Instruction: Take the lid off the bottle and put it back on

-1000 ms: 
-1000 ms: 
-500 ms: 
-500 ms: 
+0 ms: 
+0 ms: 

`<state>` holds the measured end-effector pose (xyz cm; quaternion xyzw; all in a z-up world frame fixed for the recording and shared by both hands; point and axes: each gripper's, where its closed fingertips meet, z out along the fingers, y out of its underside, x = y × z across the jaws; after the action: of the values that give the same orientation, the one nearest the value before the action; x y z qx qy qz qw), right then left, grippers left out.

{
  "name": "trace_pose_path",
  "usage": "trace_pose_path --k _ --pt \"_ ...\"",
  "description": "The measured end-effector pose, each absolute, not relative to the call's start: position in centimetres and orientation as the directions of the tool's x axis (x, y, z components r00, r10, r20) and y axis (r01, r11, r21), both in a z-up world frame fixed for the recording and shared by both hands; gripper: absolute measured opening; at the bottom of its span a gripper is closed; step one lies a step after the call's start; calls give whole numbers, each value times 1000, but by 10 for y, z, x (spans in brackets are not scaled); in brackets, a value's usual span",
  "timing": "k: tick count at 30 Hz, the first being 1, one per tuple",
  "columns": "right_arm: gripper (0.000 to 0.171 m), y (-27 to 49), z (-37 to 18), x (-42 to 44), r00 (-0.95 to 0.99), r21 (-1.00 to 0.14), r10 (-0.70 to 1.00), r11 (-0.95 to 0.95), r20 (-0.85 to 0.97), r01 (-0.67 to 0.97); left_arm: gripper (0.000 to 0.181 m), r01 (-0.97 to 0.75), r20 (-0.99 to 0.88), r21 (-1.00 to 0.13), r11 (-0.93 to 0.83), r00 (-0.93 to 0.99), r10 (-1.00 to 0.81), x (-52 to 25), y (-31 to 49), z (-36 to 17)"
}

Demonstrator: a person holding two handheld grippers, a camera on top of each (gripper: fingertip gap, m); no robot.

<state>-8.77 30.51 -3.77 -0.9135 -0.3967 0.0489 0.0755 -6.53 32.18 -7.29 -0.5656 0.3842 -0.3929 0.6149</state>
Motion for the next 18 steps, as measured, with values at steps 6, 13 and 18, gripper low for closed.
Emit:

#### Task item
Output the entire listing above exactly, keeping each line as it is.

#### Final answer
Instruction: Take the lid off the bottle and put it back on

-1000 ms: 
-1000 ms: 
-500 ms: 
-500 ms: 
+0 ms: 
+0 ms: 

`<state>` holds the measured end-effector pose (xyz cm; quaternion xyzw; all in a z-up world frame fixed for the recording and shared by both hands; point and axes: each gripper's, where its closed fingertips meet, z out along the fingers, y out of its underside, x = y × z across the jaws; after the action: of the values that give the same orientation, the one nearest the value before the action; x y z qx qy qz qw), right then left, grippers left out.

{
  "name": "trace_pose_path",
  "usage": "trace_pose_path --k _ --pt \"_ ...\"",
  "description": "The measured end-effector pose, each absolute, not relative to the call's start: position in centimetres and orientation as the directions of the tool's x axis (x, y, z components r00, r10, r20) and y axis (r01, r11, r21), both in a z-up world frame fixed for the recording and shared by both hands; gripper: absolute measured opening; at the bottom of its span a gripper is closed; step one lies a step after the call's start; calls give whole numbers, each value times 1000, but by 10 for y, z, x (spans in brackets are not scaled); in brackets, a value's usual span",
  "timing": "k: tick count at 30 Hz, the first being 1, one per tuple",
  "columns": "right_arm: gripper (0.000 to 0.171 m), y (-27 to 49), z (-37 to 18), x (-42 to 44), r00 (-0.95 to 0.99), r21 (-1.00 to 0.14), r10 (-0.70 to 1.00), r11 (-0.95 to 0.95), r20 (-0.85 to 0.97), r01 (-0.67 to 0.97); left_arm: gripper (0.000 to 0.181 m), r01 (-0.97 to 0.75), r20 (-0.99 to 0.88), r21 (-1.00 to 0.13), r11 (-0.93 to 0.83), r00 (-0.93 to 0.99), r10 (-1.00 to 0.81), x (-52 to 25), y (-31 to 49), z (-36 to 17)"
}

Demonstrator: a person holding two handheld grippers, a camera on top of each (gripper: fingertip gap, m); no robot.

<state>-8.77 30.51 -3.77 -0.9135 -0.3967 0.0489 0.0755 -6.53 32.18 -7.29 -0.5656 0.3842 -0.3929 0.6149</state>
Motion for the next 18 steps, as measured, with values at steps 6, 13 and 18, gripper low for closed.
Emit:

With the output given, the exercise is complete.